Report each line of the records below that uses the word "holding".

○ ○ ○ ○

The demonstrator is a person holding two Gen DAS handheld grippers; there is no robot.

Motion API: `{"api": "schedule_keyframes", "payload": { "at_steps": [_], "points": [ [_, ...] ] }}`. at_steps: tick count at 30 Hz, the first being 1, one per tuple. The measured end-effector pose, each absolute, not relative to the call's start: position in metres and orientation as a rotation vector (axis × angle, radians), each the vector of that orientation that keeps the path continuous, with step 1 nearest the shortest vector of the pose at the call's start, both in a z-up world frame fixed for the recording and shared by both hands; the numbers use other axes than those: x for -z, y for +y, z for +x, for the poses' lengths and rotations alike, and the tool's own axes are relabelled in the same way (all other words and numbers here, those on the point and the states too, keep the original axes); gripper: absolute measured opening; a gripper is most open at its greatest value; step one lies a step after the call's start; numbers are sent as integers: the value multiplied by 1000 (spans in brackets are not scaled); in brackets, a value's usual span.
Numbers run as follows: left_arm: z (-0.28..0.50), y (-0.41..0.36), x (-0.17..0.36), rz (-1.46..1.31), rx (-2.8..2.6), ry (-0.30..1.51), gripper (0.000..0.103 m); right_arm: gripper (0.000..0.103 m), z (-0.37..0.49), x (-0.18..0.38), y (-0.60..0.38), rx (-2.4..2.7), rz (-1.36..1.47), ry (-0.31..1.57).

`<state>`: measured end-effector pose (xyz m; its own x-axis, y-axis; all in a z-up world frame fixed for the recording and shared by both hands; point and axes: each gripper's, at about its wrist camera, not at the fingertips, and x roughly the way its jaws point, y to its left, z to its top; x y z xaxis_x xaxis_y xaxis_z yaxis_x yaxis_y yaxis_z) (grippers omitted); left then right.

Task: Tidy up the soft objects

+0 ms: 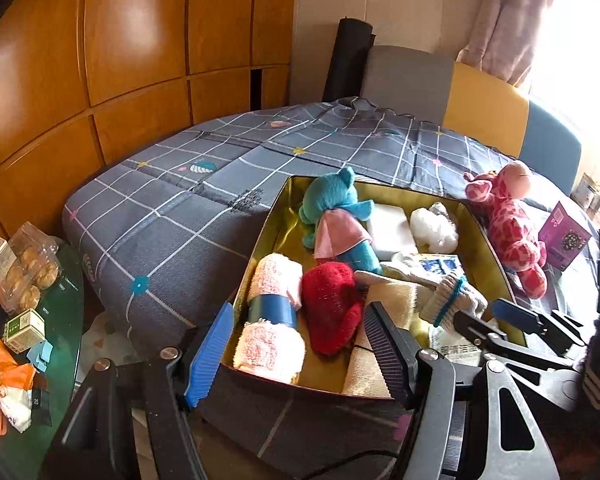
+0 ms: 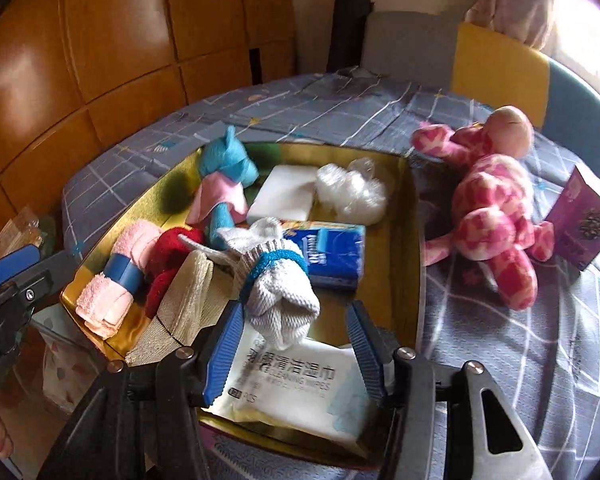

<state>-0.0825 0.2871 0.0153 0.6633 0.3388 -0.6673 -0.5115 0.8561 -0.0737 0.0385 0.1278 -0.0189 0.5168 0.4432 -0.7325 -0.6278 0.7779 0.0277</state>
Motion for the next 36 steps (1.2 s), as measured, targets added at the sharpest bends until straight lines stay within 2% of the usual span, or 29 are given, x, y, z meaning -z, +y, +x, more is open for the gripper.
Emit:
{"api": "schedule_keyframes", "payload": {
  "at_steps": [5, 18, 36],
  "points": [
    [-85, 273, -23, -250, -459, 667, 77, 54, 26, 8, 102, -567, -215, 742],
    [-84, 233, -32, -185, -378, 650, 79, 54, 18, 5, 56, -444, -120, 722],
    [-84, 230, -32, -178, -376, 653, 81, 54, 15, 5, 54, -445, -113, 719]
  ]
}}
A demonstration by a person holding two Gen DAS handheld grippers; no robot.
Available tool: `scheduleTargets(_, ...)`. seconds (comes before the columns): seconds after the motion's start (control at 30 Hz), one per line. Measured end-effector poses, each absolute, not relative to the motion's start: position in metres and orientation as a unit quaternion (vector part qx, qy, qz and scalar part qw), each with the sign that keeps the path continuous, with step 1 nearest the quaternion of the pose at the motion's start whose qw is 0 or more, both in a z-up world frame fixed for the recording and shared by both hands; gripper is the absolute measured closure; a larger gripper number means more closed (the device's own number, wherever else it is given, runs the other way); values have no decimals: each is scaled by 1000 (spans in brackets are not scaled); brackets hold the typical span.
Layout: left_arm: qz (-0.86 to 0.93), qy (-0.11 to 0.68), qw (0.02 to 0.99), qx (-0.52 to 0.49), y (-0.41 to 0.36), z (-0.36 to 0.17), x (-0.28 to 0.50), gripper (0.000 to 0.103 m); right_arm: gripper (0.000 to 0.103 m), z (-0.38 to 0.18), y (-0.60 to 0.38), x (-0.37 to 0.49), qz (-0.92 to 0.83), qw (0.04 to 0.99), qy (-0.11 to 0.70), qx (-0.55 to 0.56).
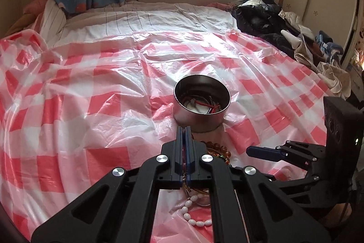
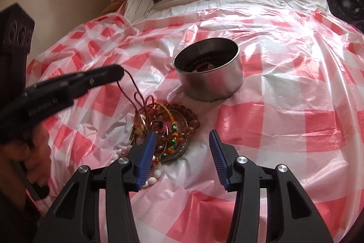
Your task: Organize jewelry
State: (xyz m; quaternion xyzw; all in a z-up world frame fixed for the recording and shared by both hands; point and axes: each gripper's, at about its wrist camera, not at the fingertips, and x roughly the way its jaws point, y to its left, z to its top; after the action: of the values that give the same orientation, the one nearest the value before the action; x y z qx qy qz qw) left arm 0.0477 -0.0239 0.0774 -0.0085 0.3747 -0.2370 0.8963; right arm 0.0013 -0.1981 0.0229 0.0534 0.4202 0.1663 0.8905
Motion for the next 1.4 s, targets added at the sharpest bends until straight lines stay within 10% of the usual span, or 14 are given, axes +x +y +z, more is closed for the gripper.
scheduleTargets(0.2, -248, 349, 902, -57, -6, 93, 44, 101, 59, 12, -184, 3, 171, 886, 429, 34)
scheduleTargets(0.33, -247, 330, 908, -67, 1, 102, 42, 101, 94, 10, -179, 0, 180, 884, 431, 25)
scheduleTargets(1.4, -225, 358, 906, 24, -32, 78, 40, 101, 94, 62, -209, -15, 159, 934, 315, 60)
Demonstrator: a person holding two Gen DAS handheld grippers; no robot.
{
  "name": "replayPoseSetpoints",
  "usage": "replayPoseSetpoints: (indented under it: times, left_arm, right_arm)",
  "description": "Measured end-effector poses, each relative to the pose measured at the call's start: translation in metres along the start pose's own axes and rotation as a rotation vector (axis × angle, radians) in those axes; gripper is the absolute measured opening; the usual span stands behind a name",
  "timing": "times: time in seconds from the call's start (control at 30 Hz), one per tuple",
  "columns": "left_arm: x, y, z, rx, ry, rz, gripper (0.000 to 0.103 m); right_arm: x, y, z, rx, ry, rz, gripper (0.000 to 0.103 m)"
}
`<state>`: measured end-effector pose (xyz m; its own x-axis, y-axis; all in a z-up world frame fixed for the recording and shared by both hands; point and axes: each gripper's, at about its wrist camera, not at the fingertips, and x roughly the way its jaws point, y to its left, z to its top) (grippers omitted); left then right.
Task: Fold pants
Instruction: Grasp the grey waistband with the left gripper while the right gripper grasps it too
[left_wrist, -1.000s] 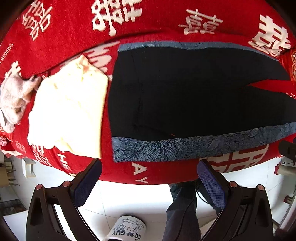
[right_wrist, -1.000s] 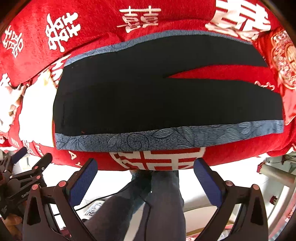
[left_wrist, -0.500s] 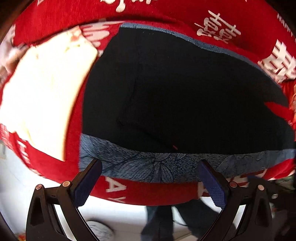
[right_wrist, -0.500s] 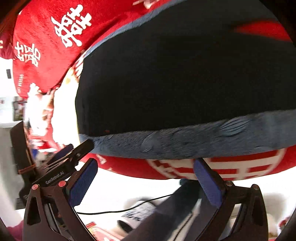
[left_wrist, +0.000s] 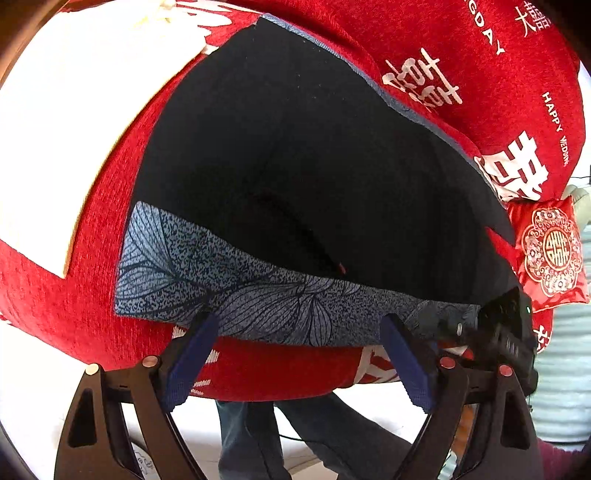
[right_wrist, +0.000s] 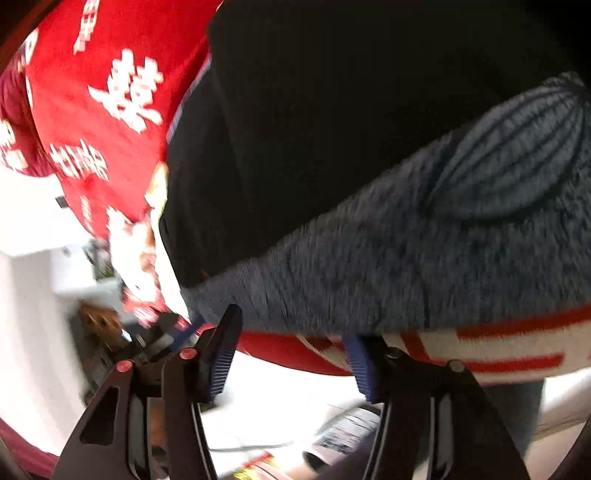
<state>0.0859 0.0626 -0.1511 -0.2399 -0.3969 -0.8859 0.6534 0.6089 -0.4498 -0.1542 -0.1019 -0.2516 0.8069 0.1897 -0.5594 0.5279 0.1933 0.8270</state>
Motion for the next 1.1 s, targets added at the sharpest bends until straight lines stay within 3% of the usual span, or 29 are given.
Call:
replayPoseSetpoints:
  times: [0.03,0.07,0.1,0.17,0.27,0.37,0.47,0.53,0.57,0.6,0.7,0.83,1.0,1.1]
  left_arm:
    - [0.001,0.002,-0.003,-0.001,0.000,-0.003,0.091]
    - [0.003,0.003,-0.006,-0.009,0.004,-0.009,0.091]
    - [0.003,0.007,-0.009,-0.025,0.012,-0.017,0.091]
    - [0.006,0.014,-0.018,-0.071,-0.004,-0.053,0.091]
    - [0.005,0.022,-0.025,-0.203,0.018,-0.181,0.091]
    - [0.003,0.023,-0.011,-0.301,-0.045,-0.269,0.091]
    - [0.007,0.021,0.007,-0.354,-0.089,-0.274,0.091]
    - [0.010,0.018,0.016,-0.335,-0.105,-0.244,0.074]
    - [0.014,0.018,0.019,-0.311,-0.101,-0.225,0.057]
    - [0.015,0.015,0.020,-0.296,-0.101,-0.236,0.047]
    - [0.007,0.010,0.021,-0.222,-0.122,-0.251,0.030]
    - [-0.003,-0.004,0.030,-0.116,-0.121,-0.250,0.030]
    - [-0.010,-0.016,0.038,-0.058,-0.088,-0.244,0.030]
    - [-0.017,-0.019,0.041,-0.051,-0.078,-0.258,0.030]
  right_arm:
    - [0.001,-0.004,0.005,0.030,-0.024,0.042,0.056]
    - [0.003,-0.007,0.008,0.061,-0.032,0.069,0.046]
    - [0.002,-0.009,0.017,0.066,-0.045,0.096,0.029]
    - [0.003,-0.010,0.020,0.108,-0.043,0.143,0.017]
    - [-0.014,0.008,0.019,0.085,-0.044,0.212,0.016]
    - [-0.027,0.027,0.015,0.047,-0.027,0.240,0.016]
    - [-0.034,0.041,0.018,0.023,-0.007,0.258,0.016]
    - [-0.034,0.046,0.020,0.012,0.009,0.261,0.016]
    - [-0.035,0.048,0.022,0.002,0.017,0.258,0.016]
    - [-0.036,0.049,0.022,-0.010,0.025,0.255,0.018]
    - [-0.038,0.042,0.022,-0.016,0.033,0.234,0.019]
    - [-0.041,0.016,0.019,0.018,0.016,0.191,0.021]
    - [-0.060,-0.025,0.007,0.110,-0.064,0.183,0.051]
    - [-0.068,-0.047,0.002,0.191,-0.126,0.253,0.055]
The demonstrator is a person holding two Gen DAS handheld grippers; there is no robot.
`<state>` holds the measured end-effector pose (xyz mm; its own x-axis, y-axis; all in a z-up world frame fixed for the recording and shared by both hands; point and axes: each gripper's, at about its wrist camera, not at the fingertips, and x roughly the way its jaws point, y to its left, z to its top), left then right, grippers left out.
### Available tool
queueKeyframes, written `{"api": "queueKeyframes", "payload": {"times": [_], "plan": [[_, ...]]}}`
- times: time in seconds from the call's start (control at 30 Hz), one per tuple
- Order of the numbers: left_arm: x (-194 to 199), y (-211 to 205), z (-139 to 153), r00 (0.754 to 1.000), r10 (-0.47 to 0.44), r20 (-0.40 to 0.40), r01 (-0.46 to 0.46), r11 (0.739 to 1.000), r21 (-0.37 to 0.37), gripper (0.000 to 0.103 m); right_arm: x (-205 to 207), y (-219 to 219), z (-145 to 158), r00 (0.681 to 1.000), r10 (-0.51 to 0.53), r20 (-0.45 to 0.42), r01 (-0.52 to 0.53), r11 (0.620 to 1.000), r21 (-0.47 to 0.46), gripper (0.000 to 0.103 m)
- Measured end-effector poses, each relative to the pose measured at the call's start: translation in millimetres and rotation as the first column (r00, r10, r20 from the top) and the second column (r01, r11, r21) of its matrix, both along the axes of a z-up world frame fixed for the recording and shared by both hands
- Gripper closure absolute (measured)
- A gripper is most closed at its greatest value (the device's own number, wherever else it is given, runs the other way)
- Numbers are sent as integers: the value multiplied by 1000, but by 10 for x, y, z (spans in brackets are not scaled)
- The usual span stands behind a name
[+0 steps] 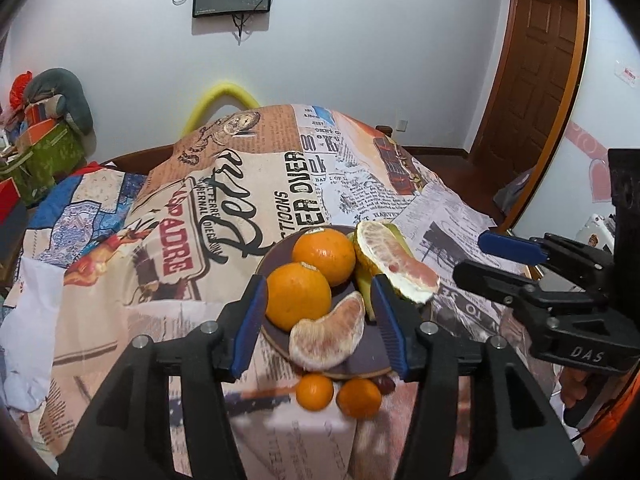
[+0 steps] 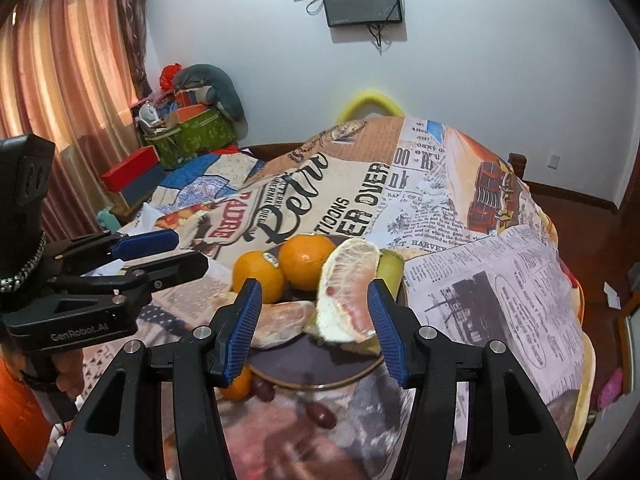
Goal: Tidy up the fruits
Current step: 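Lower the pomelo segments onto the grey plate and open both tools, then grasp a small mandarin with right tool while left tool grasps the other mandarin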
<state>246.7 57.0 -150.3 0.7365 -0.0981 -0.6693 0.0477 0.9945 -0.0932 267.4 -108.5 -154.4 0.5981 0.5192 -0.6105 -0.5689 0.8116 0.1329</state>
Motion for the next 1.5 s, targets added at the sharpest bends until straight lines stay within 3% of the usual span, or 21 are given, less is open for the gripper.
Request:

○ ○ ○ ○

Final answer:
The demonstrator is a person holding two Gen DAS handheld grippers; there is no robot.
A demonstration by a person holding two Gen DAS handheld grippers; no robot.
Demonstrator: a person holding two Gen DAS handheld grippers; no robot.
The demonstrator is a person holding two Gen DAS handheld grippers; there is no robot.

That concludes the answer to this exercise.